Each year, sudden cardiac arrest claims the lives of more than 350,000 people in the United States. Studies show that survivability rates can be greatly improved if victims are treated immediately with defibrillation, an electrical pulse that can help the heart resume a more normal, productive rhythm. But time is critical since defibrillation must be applied within minutes of the attack.

"Survival rates drop to less than 2 percent after only 10 minutes, yet with traffic congestion and other factors, it takes the average U.S. emergency medical services (EMS) team six to 12 minutes to arrive at the scene of the medical emergency," Relyea said.

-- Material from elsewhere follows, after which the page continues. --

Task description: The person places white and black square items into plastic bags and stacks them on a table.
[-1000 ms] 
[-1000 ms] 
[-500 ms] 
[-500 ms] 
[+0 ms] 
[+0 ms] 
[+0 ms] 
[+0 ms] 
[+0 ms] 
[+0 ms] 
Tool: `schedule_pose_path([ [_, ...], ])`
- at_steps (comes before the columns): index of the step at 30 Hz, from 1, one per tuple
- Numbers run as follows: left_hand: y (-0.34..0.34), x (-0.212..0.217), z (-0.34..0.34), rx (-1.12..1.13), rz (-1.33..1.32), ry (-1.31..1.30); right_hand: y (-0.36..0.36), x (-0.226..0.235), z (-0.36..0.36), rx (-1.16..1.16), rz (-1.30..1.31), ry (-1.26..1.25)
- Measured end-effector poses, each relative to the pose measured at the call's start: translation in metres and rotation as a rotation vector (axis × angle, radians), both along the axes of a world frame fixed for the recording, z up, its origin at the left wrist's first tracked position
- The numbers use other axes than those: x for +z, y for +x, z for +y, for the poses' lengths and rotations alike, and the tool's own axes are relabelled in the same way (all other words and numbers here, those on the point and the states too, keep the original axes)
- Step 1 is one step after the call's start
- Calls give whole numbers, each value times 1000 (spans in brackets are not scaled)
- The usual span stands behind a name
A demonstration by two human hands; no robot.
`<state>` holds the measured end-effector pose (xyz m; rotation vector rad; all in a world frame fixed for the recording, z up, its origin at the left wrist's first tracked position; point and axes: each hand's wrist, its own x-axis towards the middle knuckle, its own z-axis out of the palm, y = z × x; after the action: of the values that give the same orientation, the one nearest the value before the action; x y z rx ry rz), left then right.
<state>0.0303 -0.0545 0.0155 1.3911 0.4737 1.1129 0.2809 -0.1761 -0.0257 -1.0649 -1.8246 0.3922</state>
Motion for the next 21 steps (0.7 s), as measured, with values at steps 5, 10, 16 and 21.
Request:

While the various legal protections minimize the risk of successful litigation against good-faith use of an AED, Relyea advised business owners to follow established practices when placing AEDs and provide appropriate maintenance and training. The American College of Occupational and Environmental Medicine provides the following guidelines for establishing an AED program:

  • Establish a centralized management system for the AED;
  • Secure medical direction and control of the workplace AED program;
  • Ensure awareness of and compliance with federal and state regulations;
  • Develop a written AED program description for each location;
  • Coordinate with local emergency medical services;
  • Integrate the AED program with an overall emergency response plan for the worksite;
  • Ensure selection and technical consideration of the AEDs;
  • Secure ancillary medical equipment and supplies for the workplace AED program;
  • Assess the proper number and placement of AEDs and supplies;
  • Follow scheduled maintenance and replacement of AEDs and ancillary equipment;
  • Establish an AED quality assurance program; and
  • Conduct periodic review and verification of the workplace AED program

"Your ability to respond to sudden cardiac arrest depends largely on the early availability of an AED, having individuals on site who are trained in CPR and AED usage and the early activation of the emergency medical services system," says Relyea.